One way that smoking harms your sleeping patterns is by disrupting what doctors and researchers call the sleep architecture. The sleep architecture is the structure of your sleep—the patterns of sleep cycles that constitute your entire sleep experience during the night. You should typically move through a cycle that ranges from light sleep to deep sleep, optimally without waking up in between stages. Smokers experience something called sleep fragmentation with regards to their sleep architecture. This is something that can affect anyone, but smokers are four times more likely than nonsmokers to experience interrupted sleep. Smokers have a harder time falling asleep and staying asleep than non smokers. Smokers are also less likely to fall into a “deep sleep” stage of sleeping which is a vital part of resting and rejuvenating your body during the night. Thus, smokers are not able to get the proper rest that they need during the night. Since the tired body of a smokers is more susceptible to illness and stress, smokers are at an even higher risk of getting sick or feeling glum because their bodies are working overtime to combat the toxins from tobacco.

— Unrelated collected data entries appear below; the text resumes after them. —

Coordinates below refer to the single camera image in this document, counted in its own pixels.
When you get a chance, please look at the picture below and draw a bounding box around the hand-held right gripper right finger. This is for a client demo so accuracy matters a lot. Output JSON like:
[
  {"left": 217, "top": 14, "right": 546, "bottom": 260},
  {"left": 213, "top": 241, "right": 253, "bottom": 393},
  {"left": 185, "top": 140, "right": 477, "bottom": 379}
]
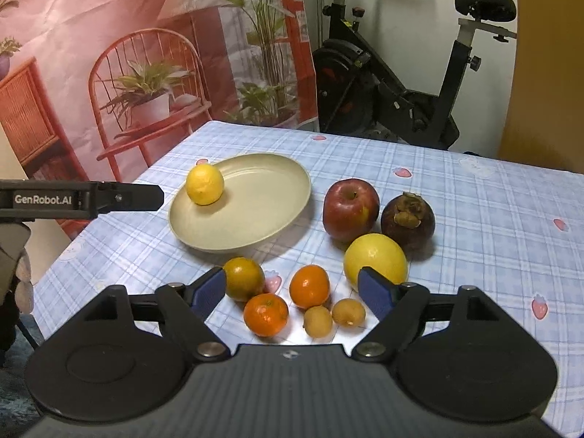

Smoking can also increase the risk of sleep apnea. Sleep apnea is characterized by loud snoring and a loss of breath that causes the sleeper to wake up continuously through the night. Since smokers obstruct their airways with cigarette toxins and their mucus byproducts, many smokers can develop sleep apnea or sleep apnea like symptoms. In fact, the lauded Mayo Clinic research hospital in the U.S. has determined that smokers are three times more likely to experience sleep apnea or sleep apnea like symptoms.

If you are a smoker you have probably heard the thousand and one reasons to quit smoking and sleeping is one of them. Your body cannot function properly if it does not get the rejuvenation of a good night’s sleep. Smoking cigarettes disturbs an already weakened body’s ability to rest and regenerate. If you want to sleep better and stay healthy, then put that last cigarette out for good!